= PROBLEM DETAILS =
Could the lines from the top of the material to the line that contains "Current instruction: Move" be retyped exactly, both included and pictures omitted?

= DATA EXCERPT =
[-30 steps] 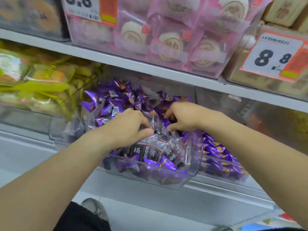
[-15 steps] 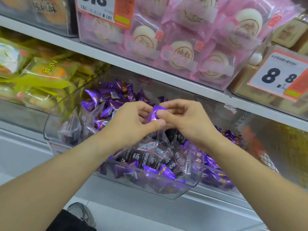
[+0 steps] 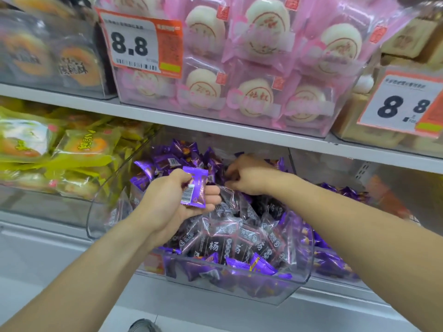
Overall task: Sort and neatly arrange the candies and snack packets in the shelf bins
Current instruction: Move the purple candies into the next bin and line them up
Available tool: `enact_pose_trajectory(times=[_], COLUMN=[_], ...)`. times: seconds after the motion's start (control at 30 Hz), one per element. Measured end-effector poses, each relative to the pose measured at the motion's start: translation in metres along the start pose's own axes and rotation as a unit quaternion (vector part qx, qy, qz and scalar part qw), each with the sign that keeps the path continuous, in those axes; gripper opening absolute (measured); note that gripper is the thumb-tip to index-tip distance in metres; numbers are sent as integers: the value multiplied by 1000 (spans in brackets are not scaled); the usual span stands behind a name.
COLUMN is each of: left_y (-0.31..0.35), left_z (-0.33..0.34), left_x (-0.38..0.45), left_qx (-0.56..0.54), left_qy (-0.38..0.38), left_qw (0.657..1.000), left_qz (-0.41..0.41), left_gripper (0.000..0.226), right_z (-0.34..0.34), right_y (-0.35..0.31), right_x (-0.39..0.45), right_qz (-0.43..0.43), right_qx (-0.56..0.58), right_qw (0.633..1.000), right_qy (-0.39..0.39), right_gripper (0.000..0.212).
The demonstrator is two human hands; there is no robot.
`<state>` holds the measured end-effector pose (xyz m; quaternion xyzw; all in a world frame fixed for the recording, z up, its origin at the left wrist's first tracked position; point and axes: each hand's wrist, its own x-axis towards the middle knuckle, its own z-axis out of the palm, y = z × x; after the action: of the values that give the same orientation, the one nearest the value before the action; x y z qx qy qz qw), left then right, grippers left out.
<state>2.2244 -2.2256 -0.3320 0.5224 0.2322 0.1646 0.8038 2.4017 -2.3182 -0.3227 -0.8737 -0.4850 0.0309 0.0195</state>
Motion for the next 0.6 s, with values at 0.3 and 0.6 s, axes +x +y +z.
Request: enact_pose_trajectory(times=[0.3, 0.6], left_y=[-8, -14], left_z=[-1, 34], left_x=[1, -13], left_qx=[53, 126], left_qy=[-13, -74], left_qw=[998, 988], left_qz=[37, 49], left_gripper=[46, 32], right_z=[-14, -18], right_y=[-6, -6], right_x=[-50, -141], right_qz=[19, 121], right_qx=[228, 743], right_qw=[963, 658], right_qy=[142, -16], right_gripper=[17, 27])
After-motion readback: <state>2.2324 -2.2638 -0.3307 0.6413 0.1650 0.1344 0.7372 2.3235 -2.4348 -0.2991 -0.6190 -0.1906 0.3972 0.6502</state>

= COMPLETED TASK =
[-30 steps] 
[-15 steps] 
[+0 steps] 
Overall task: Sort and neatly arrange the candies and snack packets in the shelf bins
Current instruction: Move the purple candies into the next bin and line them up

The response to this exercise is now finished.